Beit looked at Pickering with a look that had more pity in it than censure. “He’d only dump them until we were bleeding at the pores,” he said. He had understood Rudd’s point perfectly. “When our shares fell to next to nothing on the London Exchange and the Paris Bourse, he’d buy us out for the price of cheap gaspers.”

“And we’d all go back to learning how to use a pick and shovel,” Rudd said glumly.

“I agree with Charles,” Beit went on, looking at the head of the table. “You’ve simply got to talk to the man, Cecil. You’re the major stockholder and the chairman. We all know, and have known for a long time, that the only way to keep the diamond market on an even keel, the only way to prevent the bottom from dropping out, is to have the release of all diamonds in the hands of one group, who would release enough stones to satisfy the market but not so much as to glut it and cause prices to go down. That’s been obvious for years. Things can’t go on the way they’ve been going. It’s foolish to have the equivalent of anarchy in this business when to all intents and purposes there are only two major parties left. Let the two parties come to an understanding, and everyone will benefit.”

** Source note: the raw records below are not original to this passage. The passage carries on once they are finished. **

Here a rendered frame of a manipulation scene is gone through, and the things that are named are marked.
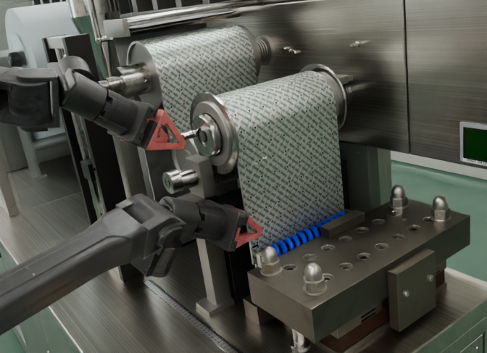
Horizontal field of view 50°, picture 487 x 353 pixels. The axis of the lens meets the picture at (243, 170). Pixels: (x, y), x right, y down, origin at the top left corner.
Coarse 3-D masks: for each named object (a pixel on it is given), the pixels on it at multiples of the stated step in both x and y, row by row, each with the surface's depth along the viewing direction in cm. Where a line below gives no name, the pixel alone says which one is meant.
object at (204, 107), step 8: (328, 80) 100; (336, 96) 99; (200, 104) 91; (208, 104) 88; (336, 104) 100; (200, 112) 91; (208, 112) 89; (216, 112) 87; (336, 112) 100; (216, 120) 88; (224, 120) 86; (224, 128) 86; (224, 136) 87; (224, 144) 88; (224, 152) 89; (216, 160) 92; (224, 160) 90
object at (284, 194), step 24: (312, 144) 97; (336, 144) 101; (240, 168) 88; (264, 168) 91; (288, 168) 95; (312, 168) 98; (336, 168) 102; (264, 192) 92; (288, 192) 96; (312, 192) 100; (336, 192) 103; (264, 216) 94; (288, 216) 97; (312, 216) 101; (264, 240) 95
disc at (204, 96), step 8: (200, 96) 91; (208, 96) 88; (216, 96) 87; (192, 104) 94; (216, 104) 87; (224, 104) 86; (192, 112) 95; (224, 112) 86; (192, 120) 96; (232, 120) 85; (232, 128) 85; (232, 136) 86; (232, 144) 87; (232, 152) 88; (232, 160) 88; (216, 168) 94; (224, 168) 91; (232, 168) 89

There was silence. Rhodes waited, looking around the table, but no one spoke. After all, there was little reason to discuss an established fact. At last he drained his glass and nodded, not necessarily in agreement, but because he was now prepared to speak.

“Suppose,” he said slowly, “that we could get Robinson’s shares in his Standard Company, and Baring-Gould’s shares in the French Company. Think of it! We’d have half the Kimberley hole. Add that to what we already control, and let the little Jew have the rest!”

Beit reddened. He was Jewish, and although he was used to being put in a different category from Barnato in Rhodes’ mind, he still resented the other’s language.

“Just how would we get control?” he asked, trying to sound merely curious instead of negative. “We’re all agreed that Barnato has built up a fortune these last three or four years, enough to enable him to dump diamonds if he feels like it. We haven’t. If we start bidding for the Robinson and the Baring-Gould properties, bidding against Barnato — because obviously he’s not going to stand still and let us buy half of Kimberley — the price will simply go up and up until it could break both of us. And it would undoubtedly break us first. But just suppose” — he dropped his voice a bit so that the attention needed to hear him made the attention needed to understand him that much more acute — “just suppose we came to an agreement with Barnato! Suppose we could get Barnato to agree to ration his output, or to sell his stones through us? Then how could Robinson or Baring-Gould stand against us? Whether we bought them out or not would be immaterial; we could force them to either sell their stones through us or sell them at prices we determined. They’d have no choice, because we could put them out of business whenever we wished. What they would really do,” he added in a conversational tone of voice, “would be to sell out, because they are both intelligent men.” He smiled. “Sell out, that is, at our price, not at the exaggerated price that would be the result of a fight between Barnato and us.”

There was silence again as Rhodes considered what Beit had said. Like Rudd, Rhodes had a lot of respect for Beit’s opinion. He also knew that Jameson listened to Beit’s words, and Rhodes had no intention of losing his leadership of the company by misjudging the temper of the board. There was too much in the future at stake. He sighed.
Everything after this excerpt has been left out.